Once you reach the line containing "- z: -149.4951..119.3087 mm" in the data below, restate each line word for word up to and including the one containing "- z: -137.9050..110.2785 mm".
(Material provided begins)
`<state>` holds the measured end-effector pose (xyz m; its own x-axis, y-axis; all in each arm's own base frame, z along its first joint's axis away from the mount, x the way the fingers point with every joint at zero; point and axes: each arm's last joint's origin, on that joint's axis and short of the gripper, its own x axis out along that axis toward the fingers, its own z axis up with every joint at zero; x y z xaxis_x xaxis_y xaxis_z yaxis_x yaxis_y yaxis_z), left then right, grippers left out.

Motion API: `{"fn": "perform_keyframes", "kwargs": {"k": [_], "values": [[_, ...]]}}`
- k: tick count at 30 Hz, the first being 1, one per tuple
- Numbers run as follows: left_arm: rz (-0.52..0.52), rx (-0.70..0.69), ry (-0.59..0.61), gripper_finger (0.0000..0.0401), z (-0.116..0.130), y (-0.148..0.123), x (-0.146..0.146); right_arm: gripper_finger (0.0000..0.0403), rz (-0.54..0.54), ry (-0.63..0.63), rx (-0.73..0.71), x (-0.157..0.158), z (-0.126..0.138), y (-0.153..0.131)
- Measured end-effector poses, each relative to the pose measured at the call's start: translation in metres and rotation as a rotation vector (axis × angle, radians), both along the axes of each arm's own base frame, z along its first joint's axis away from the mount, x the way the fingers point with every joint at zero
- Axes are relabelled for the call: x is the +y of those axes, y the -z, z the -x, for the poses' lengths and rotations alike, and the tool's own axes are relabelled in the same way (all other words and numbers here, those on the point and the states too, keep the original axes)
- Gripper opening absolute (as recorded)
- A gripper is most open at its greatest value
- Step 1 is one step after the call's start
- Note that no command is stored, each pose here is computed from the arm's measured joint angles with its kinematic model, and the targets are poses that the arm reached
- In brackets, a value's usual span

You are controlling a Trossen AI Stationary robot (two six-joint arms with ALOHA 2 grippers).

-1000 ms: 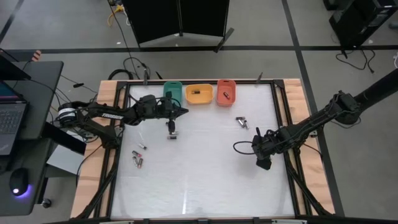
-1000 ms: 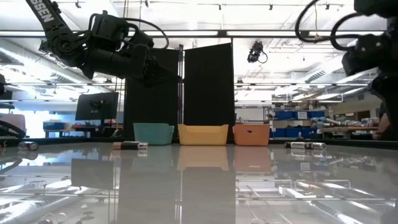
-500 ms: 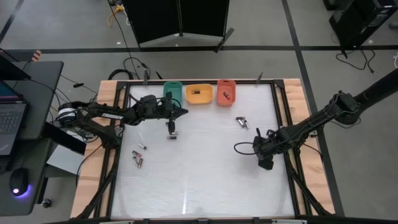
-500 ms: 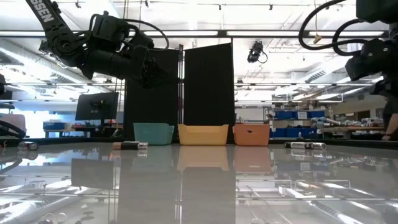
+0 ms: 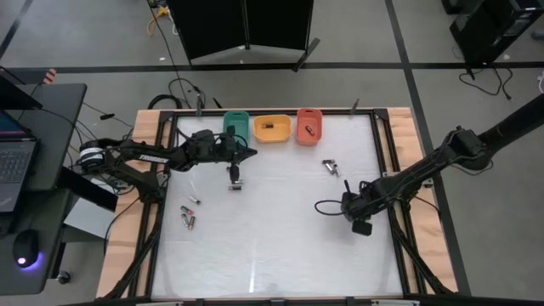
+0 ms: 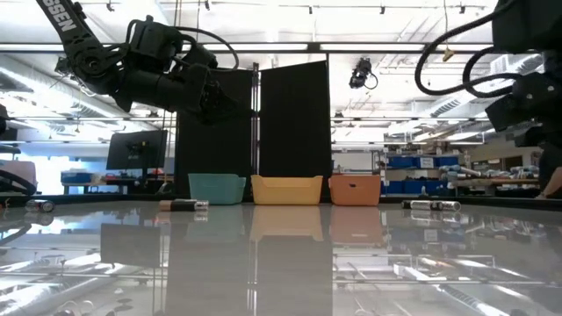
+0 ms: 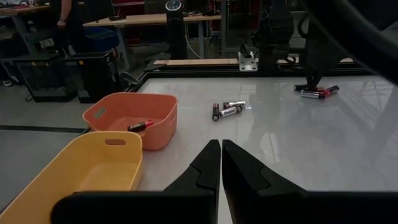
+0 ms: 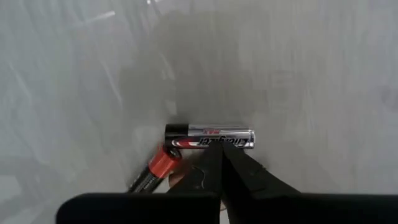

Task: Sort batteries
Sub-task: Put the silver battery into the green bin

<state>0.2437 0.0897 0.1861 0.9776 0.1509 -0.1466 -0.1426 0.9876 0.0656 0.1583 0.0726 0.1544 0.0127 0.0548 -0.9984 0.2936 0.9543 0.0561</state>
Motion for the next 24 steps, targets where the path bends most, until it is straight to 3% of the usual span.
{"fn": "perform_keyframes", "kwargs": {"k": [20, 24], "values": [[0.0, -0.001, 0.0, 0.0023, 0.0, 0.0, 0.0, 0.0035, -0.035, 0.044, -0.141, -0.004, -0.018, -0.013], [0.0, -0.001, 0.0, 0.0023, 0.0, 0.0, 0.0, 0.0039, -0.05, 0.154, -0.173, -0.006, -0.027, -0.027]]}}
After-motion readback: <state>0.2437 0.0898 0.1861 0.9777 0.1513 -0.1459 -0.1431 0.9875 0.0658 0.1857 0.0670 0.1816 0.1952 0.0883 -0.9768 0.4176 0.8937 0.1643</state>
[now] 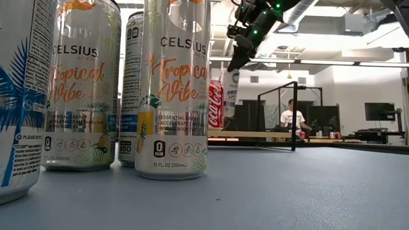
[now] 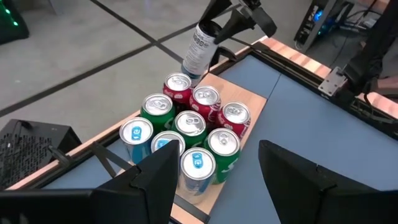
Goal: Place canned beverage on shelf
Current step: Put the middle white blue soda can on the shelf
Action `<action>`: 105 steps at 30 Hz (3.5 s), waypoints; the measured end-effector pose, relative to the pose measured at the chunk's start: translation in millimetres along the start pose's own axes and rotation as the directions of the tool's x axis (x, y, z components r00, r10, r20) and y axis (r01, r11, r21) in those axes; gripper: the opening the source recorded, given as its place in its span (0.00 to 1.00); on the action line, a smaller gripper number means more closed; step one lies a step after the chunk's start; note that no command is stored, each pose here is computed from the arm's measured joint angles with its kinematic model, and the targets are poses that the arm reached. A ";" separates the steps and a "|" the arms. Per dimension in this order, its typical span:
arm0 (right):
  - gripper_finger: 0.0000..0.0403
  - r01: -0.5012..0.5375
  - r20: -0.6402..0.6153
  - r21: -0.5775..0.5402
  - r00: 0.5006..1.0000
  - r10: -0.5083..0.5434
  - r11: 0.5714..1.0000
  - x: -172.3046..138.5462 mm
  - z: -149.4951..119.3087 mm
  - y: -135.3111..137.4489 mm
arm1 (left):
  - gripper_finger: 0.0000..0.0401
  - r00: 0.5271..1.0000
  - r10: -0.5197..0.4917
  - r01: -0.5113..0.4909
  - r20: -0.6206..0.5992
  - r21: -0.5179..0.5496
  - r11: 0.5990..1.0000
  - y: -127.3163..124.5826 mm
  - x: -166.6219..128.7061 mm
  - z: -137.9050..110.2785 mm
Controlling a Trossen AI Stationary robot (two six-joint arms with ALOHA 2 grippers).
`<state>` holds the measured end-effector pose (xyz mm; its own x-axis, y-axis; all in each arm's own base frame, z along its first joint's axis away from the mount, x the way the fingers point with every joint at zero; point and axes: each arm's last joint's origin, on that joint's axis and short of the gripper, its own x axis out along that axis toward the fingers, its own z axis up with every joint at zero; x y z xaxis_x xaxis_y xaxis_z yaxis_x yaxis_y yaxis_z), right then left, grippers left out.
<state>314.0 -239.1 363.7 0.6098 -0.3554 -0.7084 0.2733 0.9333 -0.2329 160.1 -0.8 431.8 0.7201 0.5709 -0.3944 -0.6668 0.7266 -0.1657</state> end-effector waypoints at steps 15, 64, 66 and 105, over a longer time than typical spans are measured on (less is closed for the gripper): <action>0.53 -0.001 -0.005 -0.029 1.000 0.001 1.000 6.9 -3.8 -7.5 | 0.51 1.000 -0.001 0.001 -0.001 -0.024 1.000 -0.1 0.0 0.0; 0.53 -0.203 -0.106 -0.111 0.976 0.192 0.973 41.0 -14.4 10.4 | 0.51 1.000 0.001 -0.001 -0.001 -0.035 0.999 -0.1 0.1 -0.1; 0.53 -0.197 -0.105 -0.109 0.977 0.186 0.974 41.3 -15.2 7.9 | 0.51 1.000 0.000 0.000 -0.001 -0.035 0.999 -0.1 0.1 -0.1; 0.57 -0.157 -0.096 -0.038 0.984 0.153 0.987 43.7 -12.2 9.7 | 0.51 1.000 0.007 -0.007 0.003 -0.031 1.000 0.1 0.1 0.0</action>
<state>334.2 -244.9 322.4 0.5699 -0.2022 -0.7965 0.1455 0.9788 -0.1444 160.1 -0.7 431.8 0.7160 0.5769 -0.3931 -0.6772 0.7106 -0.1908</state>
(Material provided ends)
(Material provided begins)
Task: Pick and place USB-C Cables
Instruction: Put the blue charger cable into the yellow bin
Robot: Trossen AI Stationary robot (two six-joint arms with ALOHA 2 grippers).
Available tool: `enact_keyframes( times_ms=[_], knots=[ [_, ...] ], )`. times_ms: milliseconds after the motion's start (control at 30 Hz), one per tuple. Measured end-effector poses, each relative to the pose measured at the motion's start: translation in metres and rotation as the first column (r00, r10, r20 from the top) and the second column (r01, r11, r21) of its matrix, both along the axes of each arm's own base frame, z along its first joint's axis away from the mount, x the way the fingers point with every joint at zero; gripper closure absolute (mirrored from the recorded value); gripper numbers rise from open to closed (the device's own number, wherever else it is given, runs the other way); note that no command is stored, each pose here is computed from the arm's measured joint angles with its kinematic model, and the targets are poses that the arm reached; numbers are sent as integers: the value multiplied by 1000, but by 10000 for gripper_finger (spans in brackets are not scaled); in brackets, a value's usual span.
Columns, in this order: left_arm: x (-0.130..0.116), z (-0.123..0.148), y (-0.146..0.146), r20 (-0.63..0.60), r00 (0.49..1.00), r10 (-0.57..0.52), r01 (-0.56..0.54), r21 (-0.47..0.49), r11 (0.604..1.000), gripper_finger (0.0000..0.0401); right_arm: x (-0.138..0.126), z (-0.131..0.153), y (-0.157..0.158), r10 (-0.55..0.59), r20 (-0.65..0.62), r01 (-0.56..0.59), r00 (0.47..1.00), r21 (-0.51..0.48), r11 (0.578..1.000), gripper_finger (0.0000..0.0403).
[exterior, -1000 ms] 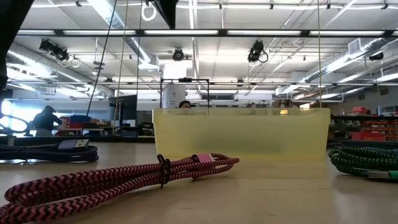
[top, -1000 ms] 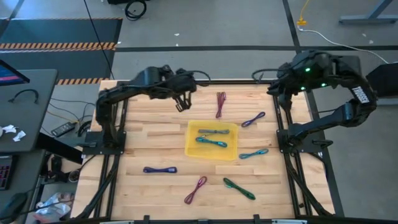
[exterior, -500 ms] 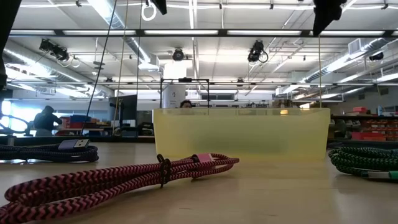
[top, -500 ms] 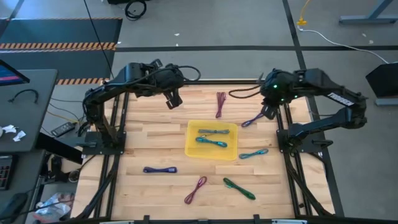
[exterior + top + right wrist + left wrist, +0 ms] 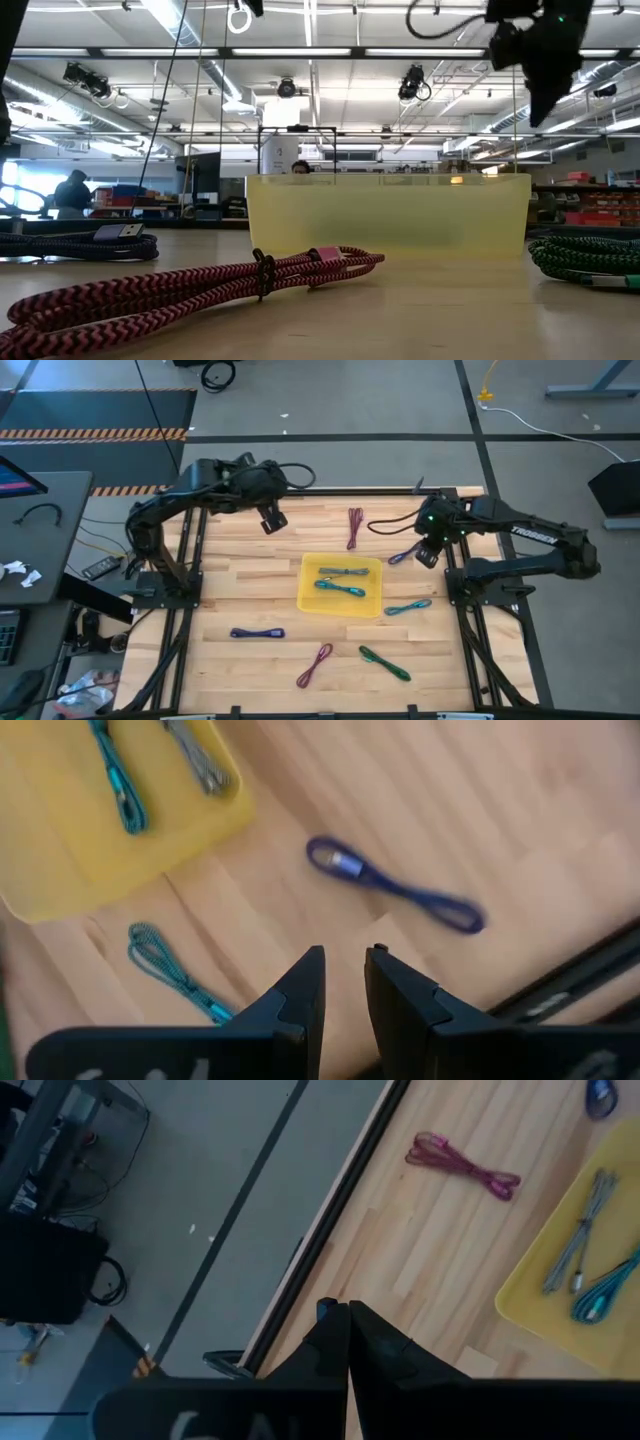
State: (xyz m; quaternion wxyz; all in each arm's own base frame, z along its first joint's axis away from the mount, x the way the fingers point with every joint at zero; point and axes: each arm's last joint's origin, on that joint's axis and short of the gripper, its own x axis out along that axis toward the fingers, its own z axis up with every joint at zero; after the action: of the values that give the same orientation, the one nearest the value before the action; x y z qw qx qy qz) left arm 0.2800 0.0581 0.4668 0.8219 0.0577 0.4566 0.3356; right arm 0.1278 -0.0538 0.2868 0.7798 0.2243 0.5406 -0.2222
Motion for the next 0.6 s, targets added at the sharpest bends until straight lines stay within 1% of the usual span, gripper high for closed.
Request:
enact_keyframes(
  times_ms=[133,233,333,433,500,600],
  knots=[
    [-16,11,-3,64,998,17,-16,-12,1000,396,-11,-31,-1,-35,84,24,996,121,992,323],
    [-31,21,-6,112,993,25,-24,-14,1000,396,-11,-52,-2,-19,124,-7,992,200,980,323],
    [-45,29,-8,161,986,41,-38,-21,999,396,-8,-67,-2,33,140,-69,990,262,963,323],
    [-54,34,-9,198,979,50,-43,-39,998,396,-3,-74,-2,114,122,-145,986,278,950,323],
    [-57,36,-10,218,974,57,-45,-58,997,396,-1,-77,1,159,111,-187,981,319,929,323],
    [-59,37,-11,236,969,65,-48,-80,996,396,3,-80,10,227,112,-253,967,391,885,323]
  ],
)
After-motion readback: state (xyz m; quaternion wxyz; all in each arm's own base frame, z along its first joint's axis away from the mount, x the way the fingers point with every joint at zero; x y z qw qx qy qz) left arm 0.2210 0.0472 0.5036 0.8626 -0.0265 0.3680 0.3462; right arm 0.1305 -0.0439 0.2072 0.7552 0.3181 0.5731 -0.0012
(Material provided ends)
Reply to the task
  - z: -149.4951..119.3087 mm
  - y: -135.3111..137.4489 mm
arm1 (left):
  - gripper_finger: 0.0000..0.0401
  - r00: 0.5271..1.0000
  - r10: -0.5197..0.4917
  - r01: -0.5113..0.4909
  - r20: -0.6206..0.5992
  - r21: -0.5179..0.5496
  - r11: 0.5990..1.0000
  - y: -127.3163..124.5826 mm
  - x: -166.6219..128.7061 mm
  - z: -137.9050..110.2785 mm

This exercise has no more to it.